BIG CHUBBY kid turned OARSMAN, and now CYCLIST!
It has been a very long time coming and I decided that I will share it. This blog, henceforth will be the working manuscript of my story of life and sport. You may learn from my experiences, read for entertainment, or use it as inspiration to fuel your own dreams. Share your story with me as well, I’d love to hear it.
Explaining the picture:
- Chubby kids don’t usually have the best time at school. After 7 years of that, I figured I had enough and I took up rowing. My story begins there, with occasional flashbacks to key moments and lessons.
At 15, I was 5 feet and 11 inches high. I was also 112kg wide.
- This photo was taken before my final boat race, last month. It didn’t play out how I planned it, but I know now that it was for the best. Over the coming weeks, I will go over the mistakes I made, and will elaborate how you, as an athlete, can learn from them. Not just as an athlete, really. These things are for life.
You wouldn’t be here reading this, unless you are already familiar with sport, but even the most avid sportspeople may not be familiar with this strange sport. In very short, it is a poem of motion. Emerson once said ‘No member of a crew is praised for the rugged individuality of his rowing.’ Unless you’re single-sculling, individuality is given up for the sake of the crew. You don’t look anywhere else, you don’t think anything else, you don’t move any way else: when you row, you row.
‘No member of a crew is praised for the rugged individuality of his rowing.’Ralph Waldo Emerson
If you grew up an only-child, you’d know how comfortable you become, with your own company. My own self proved to be the most reliable athlete around. It soon was clear that I was cut out for single-sculling. I dedicated the better half of a six-year career to single-sculling, and the lessons I learned were immense.
Sculling is when each oarsman rows with two oars. Sweep rowing is when each oarsman rows with one oar.
The classroom taught me that its own confines is an uneven playing field; that reading and writing these ‘lessons’ is only going to teach me new words; that Willy Shakes was right: ‘All the world’s a stage’ and the classroom only taught me the lines. Nobody learns to act by simply memorising their lines.
I learned more about myself and the world around me, sitting in a boat, that I ever would have, in any classroom. And now that I’m on the other end of things, I know I wouldn’t change a thing, because I know I made the best of many difficult situations, and these difficulties are exactly what made the journey worth its weight in gold. I will share these stories with you in due course.
That being said, classroom grades will ensure you don’t end up living in a lemon with little to no possessions, at 29. Don’t fail.

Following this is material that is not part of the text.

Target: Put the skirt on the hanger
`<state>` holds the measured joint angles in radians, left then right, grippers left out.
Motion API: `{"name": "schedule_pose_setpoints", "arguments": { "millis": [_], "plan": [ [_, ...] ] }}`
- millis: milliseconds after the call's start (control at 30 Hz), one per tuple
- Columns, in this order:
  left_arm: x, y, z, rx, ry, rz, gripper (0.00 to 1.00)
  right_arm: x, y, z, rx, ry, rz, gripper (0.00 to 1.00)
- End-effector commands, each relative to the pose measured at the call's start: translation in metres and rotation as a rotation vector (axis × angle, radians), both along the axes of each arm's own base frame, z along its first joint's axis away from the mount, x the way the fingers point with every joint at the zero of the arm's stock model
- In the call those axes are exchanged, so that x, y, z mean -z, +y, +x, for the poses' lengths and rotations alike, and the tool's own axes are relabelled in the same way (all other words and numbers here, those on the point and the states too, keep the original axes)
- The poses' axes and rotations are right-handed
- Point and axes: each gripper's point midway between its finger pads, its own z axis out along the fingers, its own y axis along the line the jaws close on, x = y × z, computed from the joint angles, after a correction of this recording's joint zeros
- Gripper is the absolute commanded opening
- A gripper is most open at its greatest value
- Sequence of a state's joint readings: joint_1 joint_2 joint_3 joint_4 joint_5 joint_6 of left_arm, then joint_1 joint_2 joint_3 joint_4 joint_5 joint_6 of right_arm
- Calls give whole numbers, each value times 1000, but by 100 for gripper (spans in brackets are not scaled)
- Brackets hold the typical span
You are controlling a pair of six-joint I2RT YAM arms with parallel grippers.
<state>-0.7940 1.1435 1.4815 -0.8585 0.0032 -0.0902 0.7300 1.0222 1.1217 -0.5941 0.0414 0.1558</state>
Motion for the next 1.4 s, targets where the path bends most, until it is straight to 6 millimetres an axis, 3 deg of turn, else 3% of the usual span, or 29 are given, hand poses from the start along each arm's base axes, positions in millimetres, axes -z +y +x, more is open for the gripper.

Have you ever been at a point where drinking in excess of 1.5litres of milk, and downing 7-10 eggs a day was normal routine? Going vegetarian as I entered my biggest year, wasn’t easy. Two years whiz past, and I can look back and think that I had absolutely no reason not to do it. I’ll explain in a separate article soon.

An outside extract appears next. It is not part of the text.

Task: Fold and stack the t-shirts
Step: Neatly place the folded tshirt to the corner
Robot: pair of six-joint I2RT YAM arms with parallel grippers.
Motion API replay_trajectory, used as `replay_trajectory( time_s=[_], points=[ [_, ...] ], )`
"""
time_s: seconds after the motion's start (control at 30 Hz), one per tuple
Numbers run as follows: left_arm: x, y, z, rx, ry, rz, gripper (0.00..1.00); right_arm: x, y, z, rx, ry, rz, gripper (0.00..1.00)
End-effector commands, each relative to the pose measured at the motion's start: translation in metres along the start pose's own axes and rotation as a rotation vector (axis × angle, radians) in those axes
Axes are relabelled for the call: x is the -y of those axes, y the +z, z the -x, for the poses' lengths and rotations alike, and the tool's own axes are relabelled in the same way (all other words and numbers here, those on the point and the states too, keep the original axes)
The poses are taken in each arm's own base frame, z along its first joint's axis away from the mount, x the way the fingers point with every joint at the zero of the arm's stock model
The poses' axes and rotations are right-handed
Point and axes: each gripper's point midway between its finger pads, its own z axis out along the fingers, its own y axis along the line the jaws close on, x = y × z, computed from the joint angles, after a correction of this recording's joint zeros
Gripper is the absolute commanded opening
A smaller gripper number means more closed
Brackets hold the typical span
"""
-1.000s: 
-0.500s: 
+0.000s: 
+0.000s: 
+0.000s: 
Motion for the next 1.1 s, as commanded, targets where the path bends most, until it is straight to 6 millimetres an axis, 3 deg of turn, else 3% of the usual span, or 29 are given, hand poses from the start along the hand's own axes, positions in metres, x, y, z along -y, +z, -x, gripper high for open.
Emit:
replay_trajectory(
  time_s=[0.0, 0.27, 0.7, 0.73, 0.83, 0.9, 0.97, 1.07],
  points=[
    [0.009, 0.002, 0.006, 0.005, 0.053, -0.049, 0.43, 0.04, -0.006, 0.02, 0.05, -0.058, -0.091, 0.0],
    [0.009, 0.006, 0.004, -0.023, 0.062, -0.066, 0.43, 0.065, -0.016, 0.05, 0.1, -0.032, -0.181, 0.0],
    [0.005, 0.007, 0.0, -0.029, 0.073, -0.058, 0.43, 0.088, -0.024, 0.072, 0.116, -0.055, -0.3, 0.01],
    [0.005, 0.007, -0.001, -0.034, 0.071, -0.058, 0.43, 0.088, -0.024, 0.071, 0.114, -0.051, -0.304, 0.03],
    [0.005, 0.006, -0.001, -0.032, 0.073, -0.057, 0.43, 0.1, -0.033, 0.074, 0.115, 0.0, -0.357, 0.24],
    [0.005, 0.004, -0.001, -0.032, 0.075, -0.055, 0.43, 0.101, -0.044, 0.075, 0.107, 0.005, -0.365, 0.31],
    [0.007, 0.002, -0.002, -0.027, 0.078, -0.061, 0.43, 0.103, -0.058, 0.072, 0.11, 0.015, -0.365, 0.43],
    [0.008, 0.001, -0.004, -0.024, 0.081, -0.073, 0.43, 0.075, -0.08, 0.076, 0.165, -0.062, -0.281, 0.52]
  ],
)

Now that that’s out of the way, I must say that, arguably the most important lesson I’ve learned over 6 years of rowing is one that I will share with you here:
I may sound like I’m blowing my own horn here about every ‘lesson I learned’, but I’ve messed up plenty. I’ve won comfortably, but also lost miserably. You, as an athlete, know that that’s a given in any sport. Besides, I realised that me writing a blog about what I’ve learned, does not translate to me knowing everything about being an athlete. There’s so much left to learn, and there’s a vanishing point to the road I see ahead. It’s that long. I hope that communicating with you will teach me more and help make this relationship mutually beneficial. I meant it when I say I want to hear your story too. It’s a part of the process.